:: Try it ::
If a line in the data below contains the word "instance", copy it out.

:: Material provided ::
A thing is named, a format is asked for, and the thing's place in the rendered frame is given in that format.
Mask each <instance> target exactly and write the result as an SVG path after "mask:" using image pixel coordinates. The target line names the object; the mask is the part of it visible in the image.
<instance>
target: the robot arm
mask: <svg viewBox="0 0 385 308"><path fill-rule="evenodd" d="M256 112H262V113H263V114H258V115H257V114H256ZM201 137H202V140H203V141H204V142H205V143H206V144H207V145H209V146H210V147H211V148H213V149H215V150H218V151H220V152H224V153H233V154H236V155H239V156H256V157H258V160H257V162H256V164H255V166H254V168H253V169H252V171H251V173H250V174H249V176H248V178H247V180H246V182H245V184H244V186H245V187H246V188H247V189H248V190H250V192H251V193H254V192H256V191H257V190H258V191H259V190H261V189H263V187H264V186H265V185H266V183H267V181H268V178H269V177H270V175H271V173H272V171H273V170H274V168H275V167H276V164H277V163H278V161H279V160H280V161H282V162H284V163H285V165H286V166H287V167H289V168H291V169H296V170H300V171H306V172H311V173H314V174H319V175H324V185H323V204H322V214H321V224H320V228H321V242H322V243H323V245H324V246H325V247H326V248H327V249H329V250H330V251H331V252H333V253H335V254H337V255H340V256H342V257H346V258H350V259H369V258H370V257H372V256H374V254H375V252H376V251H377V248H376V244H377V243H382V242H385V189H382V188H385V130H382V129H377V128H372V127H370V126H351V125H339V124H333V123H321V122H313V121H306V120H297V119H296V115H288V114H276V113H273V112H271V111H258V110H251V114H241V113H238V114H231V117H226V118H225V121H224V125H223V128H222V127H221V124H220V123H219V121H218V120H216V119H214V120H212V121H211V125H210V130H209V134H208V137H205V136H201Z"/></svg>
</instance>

:: Response ::
Mask each <instance> target exactly and write the result as an SVG path after "mask:" using image pixel coordinates. The target line names the object; the mask is the part of it visible in the image.
<instance>
</instance>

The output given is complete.